> Exercise: Restate the data below word for word. Skip any images it contains.

> Collected data:
---+---
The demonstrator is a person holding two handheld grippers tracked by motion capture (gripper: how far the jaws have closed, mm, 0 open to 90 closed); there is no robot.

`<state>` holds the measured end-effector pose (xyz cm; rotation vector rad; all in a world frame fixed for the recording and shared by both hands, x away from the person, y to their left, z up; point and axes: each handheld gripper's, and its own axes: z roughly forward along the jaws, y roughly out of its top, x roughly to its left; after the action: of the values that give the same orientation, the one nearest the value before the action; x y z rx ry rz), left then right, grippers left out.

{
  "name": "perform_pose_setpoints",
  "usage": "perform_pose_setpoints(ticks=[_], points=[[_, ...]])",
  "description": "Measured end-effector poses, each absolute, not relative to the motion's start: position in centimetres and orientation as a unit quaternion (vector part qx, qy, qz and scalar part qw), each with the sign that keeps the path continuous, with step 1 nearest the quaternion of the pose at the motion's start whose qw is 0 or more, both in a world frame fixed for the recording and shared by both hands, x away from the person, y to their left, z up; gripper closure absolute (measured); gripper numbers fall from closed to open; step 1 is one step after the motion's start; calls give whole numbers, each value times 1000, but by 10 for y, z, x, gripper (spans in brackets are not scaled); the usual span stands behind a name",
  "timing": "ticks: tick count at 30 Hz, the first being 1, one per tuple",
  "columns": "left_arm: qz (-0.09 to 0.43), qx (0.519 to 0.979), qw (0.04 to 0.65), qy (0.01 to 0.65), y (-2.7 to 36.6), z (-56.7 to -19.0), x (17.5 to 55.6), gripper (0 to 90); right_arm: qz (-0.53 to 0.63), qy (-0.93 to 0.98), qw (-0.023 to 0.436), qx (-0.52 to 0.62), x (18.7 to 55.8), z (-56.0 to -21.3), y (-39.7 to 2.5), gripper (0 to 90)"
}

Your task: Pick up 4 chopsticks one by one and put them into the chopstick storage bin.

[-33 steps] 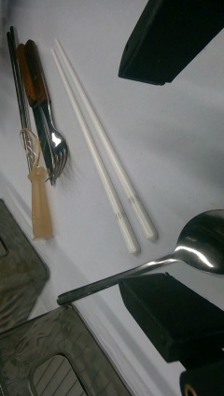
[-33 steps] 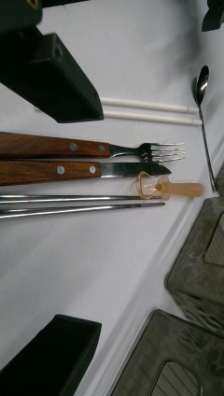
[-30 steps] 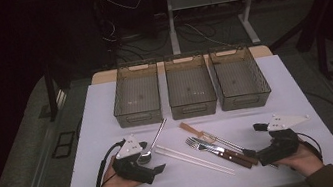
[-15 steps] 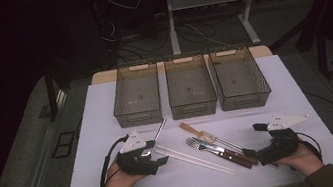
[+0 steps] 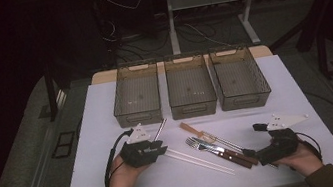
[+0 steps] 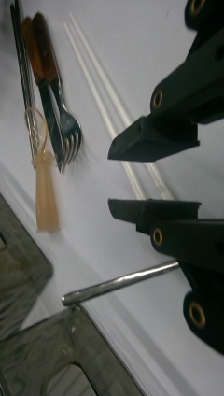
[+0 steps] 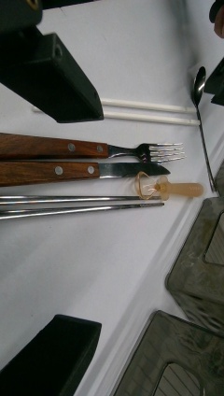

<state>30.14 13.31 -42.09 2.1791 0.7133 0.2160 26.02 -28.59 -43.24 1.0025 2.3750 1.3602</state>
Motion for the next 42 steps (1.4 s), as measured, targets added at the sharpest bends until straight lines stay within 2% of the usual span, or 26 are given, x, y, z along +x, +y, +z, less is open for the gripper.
perform_pose_setpoints(ticks=[1,2,6,26,42], points=[[88,865,403,287,133,-421,303,776,464,810,113,342,260,-432,-286,13],[90,865,399,290,133,-421,305,776,464,810,113,342,260,-432,-286,13],[95,869,385,298,132,-422,312,889,464,810,111,340,260,-433,-286,13],[97,882,339,314,131,-439,338,891,462,811,112,341,260,-433,-286,13],[90,890,328,303,126,-441,333,891,461,812,113,340,259,-432,-286,13]])
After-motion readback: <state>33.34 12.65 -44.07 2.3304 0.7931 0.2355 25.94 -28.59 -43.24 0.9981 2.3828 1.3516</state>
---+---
> Solved exercise:
The demonstrator is a person holding two handheld grippers tracked by motion capture (gripper: how far the jaws have closed, mm, 0 open to 90 closed); there is no robot.

`<state>` holds the measured end-effector pose (xyz cm; rotation vector rad; all in a world frame fixed for the recording and shared by both hands, x away from the person, y to their left, z up; point and axes: each handheld gripper's, and its own axes: z roughly forward along the jaws, y roughly out of its top, x roughly to its left; after the action: of the values that give the same orientation, the one nearest the value before the action; x y z rx ry rz), left then right, grippers left out.

{
  "name": "perform_pose_setpoints",
  "usage": "perform_pose_setpoints(ticks=[_], points=[[_, ...]])",
  "description": "Measured end-effector poses, each absolute, not relative to the motion's start: position in centimetres and orientation as a unit quaternion (vector part qx, qy, qz and scalar part qw), each with the sign that keeps the path continuous, with step 1 nearest the quaternion of the pose at the motion's start whose qw is 0 or more, both in a world frame fixed for the recording and shared by both hands, x away from the person, y to their left, z up; gripper closure absolute (measured); gripper numbers fall from closed to open; step 1 is one step after the motion's start; calls give whole numbers, each value times 1000, but by 10 for y, z, x, gripper (spans in brackets are not scaled); the usual span stands behind a name",
  "timing": "ticks: tick count at 30 Hz, the first being 1, one per tuple",
  "columns": "left_arm: qz (-0.09 to 0.43), qx (0.519 to 0.979), qw (0.04 to 0.65), qy (0.01 to 0.65), y (-2.7 to 36.6), z (-56.7 to -19.0), x (17.5 to 55.6), gripper (0 to 90); right_arm: qz (-0.53 to 0.63), qy (-0.93 to 0.98), qw (-0.023 to 0.436), qx (-0.52 to 0.62), x (18.7 to 55.8), z (-56.0 to -21.3), y (-39.7 to 2.5), gripper (0 to 90)"
}

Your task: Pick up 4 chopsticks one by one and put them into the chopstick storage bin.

[-33 steps] 
[-33 steps] 
[-30 steps] 
[-15 steps] 
[+0 steps] 
[+0 steps] 
[+0 steps] 

<state>30.14 13.31 -42.09 2.1791 0.7133 0.2160 26.02 -28.59 -43.24 1.0025 2.3750 1.3602</state>
Motion for the next 42 steps (1.4 s), as measured, targets added at the sharpest bends until straight lines stay within 2% of the usual span, or 26 are given, x, y, z along +x, +y, +z, less is open for the gripper.
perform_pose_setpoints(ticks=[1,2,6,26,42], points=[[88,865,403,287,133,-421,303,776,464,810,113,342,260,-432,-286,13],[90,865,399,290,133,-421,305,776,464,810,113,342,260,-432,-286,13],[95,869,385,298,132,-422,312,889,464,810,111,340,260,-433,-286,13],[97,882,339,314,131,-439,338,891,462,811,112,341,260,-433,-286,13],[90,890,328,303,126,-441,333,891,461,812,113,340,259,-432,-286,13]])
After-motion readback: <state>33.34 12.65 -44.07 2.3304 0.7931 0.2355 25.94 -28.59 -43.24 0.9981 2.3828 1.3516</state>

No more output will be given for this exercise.